> _EXERCISE_:
Would you transcribe the data word for word?

> _DATASET SECTION_:
================
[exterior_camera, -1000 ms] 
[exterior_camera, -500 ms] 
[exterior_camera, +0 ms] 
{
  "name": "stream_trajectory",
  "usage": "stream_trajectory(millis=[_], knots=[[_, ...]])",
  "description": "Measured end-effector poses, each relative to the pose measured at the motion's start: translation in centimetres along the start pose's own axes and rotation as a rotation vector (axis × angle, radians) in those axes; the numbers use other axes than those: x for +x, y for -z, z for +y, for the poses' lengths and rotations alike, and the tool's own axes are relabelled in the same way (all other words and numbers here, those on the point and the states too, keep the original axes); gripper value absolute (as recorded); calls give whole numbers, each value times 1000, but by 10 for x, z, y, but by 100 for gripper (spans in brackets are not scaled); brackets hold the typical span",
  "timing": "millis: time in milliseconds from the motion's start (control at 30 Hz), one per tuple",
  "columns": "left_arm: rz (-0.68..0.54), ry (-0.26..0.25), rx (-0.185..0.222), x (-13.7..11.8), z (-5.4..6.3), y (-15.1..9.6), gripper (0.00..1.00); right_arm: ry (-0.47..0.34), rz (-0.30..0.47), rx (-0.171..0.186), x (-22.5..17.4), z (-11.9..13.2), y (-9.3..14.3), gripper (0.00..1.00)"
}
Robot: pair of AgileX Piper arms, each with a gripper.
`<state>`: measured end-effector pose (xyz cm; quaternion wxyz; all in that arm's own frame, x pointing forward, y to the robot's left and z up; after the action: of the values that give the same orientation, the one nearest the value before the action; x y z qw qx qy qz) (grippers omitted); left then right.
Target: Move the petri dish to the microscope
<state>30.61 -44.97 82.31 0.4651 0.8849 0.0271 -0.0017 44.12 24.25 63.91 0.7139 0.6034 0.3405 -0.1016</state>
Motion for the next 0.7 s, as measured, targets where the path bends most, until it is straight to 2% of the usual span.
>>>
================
> _ANSWER SECTION_:
[exterior_camera, -1000 ms] 
[exterior_camera, -500 ms] 
[exterior_camera, +0 ms] 
{
  "name": "stream_trajectory",
  "usage": "stream_trajectory(millis=[_], knots=[[_, ...]])",
  "description": "Measured end-effector poses, each relative to the pose measured at the motion's start: translation in centimetres along the start pose's own axes and rotation as a rotation vector (axis × angle, radians) in those axes; the numbers use other axes than those: x for +x, y for -z, z for +y, for the poses' lengths and rotations alike, and the tool's own axes are relabelled in the same way (all other words and numbers here, those on the point and the states too, keep the original axes); gripper value absolute (as recorded); calls give whole numbers, each value times 1000, but by 10 for x, z, y, but by 100 for gripper (spans in brackets are not scaled); brackets hold the typical span",
  "timing": "millis: time in milliseconds from the motion's start (control at 30 Hz), one per tuple",
  "columns": "left_arm: rz (-0.68..0.54), ry (-0.26..0.25), rx (-0.185..0.222), x (-13.7..11.8), z (-5.4..6.3), y (-15.1..9.6), gripper (0.00..1.00); right_arm: ry (-0.47..0.34), rz (-0.30..0.47), rx (-0.171..0.186), x (-22.5..17.4), z (-11.9..13.2), y (-9.3..14.3), gripper (0.00..1.00)"
}
Robot: pair of AgileX Piper arms, each with a gripper.
`<state>`: measured end-effector pose (xyz cm; quaternion wxyz; all in that arm's own frame, x pointing forward, y to the robot's left and z up; after the action: of the values that give the same orientation, the one nearest the value before the action; x y z qw qx qy qz) (grippers omitted); left then right.
Target: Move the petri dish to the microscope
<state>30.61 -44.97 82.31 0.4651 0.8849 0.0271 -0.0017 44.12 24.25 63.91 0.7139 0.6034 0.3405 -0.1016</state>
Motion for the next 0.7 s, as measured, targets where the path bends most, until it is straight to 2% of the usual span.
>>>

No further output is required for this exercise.